Religiosos de candomblé são recebidos pela presidente do STF em Brasília

Nesta quarta-feira (24/05/2017) a ministra Carmem Lúcia, presidente do Supremo Tribunal Federal (STF), vai receber a Comissão de Preservação dos Terreiros Tombados na corte, em Brasília, a partir das 12h.

No encontro, será discutido o julgamento sobre o abate de animais para fins religiosos, pauta que a instância máxima da Justiça brasileira pode decidir a qualquer momento.

O relator do processo, o ministro Marco Aurélio de Mello, já tem voto pronto sobre a questão.
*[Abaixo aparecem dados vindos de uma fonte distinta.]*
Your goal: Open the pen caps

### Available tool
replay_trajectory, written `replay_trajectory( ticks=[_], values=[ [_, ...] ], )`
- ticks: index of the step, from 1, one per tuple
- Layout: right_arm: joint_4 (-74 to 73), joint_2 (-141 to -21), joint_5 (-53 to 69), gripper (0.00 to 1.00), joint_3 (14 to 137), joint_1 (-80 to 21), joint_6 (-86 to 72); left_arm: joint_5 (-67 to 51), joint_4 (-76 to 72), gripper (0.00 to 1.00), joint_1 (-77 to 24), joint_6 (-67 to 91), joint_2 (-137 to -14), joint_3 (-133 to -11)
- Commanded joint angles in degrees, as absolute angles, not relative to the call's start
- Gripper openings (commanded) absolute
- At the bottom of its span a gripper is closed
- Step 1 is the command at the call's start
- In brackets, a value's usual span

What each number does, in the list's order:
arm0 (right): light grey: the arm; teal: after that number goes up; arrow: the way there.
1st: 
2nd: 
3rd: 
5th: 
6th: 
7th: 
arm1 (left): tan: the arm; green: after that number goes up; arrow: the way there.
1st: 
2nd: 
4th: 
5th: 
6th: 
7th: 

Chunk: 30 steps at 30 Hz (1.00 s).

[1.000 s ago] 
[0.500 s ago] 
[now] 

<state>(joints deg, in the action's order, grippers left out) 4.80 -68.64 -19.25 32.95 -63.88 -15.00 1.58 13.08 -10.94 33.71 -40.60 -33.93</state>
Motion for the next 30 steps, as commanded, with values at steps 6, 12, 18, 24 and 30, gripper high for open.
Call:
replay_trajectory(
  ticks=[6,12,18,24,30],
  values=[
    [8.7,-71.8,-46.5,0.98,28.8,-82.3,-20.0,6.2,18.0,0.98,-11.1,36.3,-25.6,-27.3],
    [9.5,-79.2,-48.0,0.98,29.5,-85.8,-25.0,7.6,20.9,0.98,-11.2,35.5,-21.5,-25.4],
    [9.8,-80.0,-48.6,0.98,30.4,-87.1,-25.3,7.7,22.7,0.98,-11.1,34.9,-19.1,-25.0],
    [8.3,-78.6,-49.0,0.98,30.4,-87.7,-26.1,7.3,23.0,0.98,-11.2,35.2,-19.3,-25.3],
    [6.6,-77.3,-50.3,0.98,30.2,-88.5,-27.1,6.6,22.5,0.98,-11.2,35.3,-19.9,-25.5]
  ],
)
A marcação do julgamento, portanto, só depende de um encaminhamento da ministra Carmem Lúcia, que tem essa prerrogativa enquanto presidente do tribunal.
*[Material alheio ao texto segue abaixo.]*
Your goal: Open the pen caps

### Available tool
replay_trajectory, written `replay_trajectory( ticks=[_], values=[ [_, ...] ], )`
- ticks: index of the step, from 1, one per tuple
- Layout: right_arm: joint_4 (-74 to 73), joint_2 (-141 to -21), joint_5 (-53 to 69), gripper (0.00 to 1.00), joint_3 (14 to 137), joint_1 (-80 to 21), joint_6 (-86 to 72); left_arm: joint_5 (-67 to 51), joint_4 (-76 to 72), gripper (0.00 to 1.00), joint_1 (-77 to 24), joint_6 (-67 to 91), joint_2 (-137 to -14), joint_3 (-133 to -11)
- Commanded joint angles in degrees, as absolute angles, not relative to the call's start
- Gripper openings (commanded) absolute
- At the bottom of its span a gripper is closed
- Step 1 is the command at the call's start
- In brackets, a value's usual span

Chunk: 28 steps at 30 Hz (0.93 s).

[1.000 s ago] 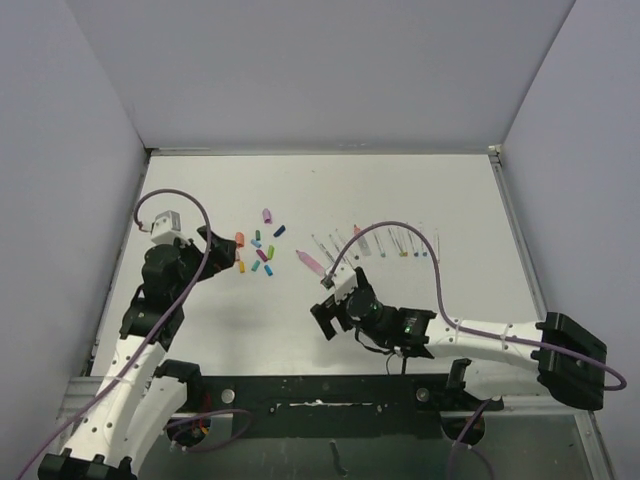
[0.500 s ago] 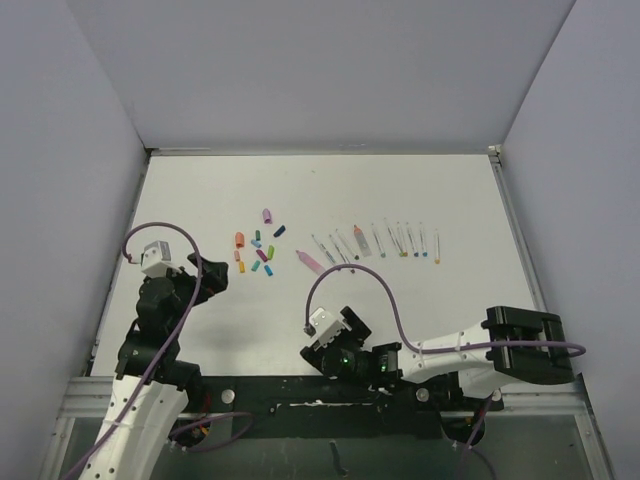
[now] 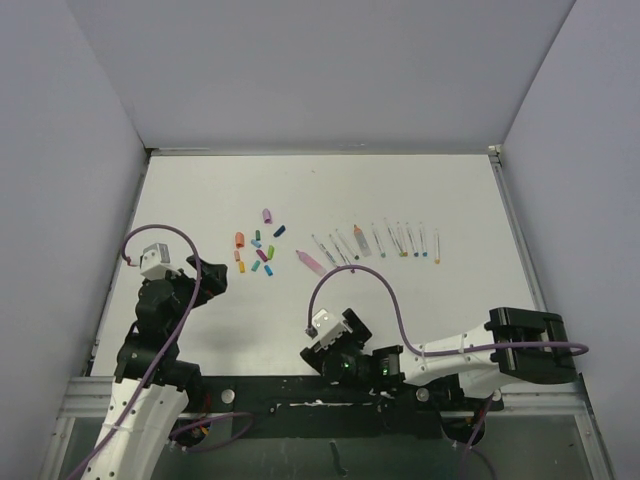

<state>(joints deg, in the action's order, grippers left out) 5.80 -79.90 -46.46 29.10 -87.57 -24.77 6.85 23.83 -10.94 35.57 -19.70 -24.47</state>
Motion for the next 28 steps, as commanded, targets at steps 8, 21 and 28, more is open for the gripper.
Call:
replay_trajectory(
  ticks=[8,21,28],
  values=[
    [5.9,-76.2,-50.4,0.98,29.7,-88.9,-27.9,6.7,23.9,0.98,-11.2,35.2,-19.2,-26.3],
    [5.1,-76.1,-50.5,0.98,30.0,-89.3,-28.6,6.6,25.0,0.98,-11.1,35.1,-18.6,-26.9],
    [5.0,-76.4,-50.5,0.98,30.3,-89.5,-28.6,5.6,24.7,0.98,-11.1,35.0,-18.8,-26.8]
  ],
)
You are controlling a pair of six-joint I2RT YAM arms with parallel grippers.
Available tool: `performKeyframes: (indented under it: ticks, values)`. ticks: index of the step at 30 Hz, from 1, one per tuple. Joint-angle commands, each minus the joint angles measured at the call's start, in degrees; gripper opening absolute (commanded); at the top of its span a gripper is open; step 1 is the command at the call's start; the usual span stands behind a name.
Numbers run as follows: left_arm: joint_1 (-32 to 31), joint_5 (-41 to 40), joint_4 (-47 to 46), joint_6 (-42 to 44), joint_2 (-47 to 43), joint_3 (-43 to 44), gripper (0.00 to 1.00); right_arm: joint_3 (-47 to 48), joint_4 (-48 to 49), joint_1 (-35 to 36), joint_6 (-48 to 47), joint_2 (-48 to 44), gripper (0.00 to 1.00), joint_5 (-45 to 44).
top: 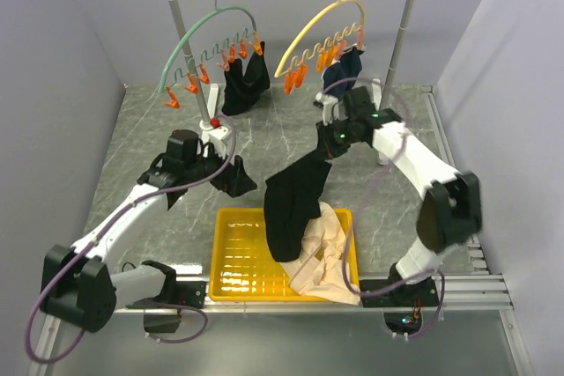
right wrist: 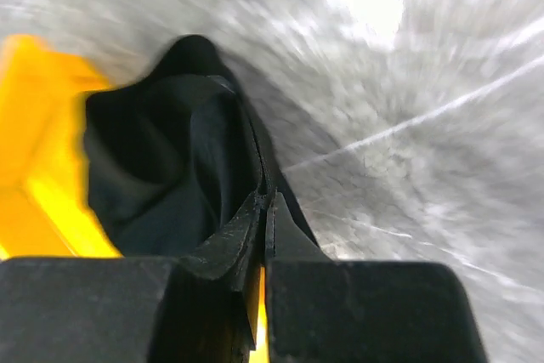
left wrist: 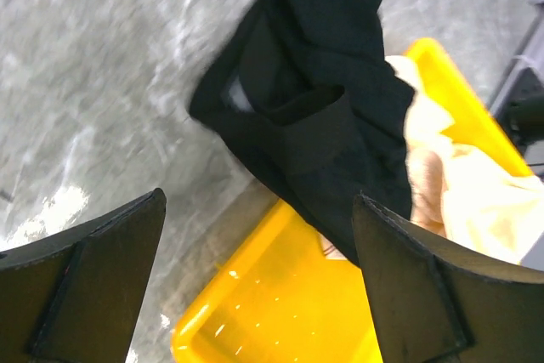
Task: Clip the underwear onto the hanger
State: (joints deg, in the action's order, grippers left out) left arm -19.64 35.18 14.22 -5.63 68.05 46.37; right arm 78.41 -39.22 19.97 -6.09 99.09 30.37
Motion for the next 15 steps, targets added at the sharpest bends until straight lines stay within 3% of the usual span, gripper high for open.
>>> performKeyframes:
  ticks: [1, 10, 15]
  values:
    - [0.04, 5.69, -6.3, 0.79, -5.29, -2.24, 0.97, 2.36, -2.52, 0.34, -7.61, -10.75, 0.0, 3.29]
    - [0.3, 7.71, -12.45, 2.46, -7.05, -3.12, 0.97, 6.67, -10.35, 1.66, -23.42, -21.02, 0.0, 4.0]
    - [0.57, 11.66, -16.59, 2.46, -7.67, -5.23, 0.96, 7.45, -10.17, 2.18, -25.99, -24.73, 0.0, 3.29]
As entidades religiosas que compõem a Comissão de Preservação dos Terreiros Tombados irão solicitar a ministra a admissão do parecer doutrinário sobre abate religioso no Candomblé, bem como parecer jurídico como contribuições para o julgamento do Recurso Extraordinário n. 494601. Também pedirão ao Supremo que possam opinar durante o julgamento da pauta, no plenário da corte, como amicus curiae (amigo da corte, em tradução livre do latim).

Esse título costuma ser dado a instituições especialistas em algum tema, para que elas opinem antes de decisões polêmicas do STF e ajudam no embasamento dos votos dos ministros.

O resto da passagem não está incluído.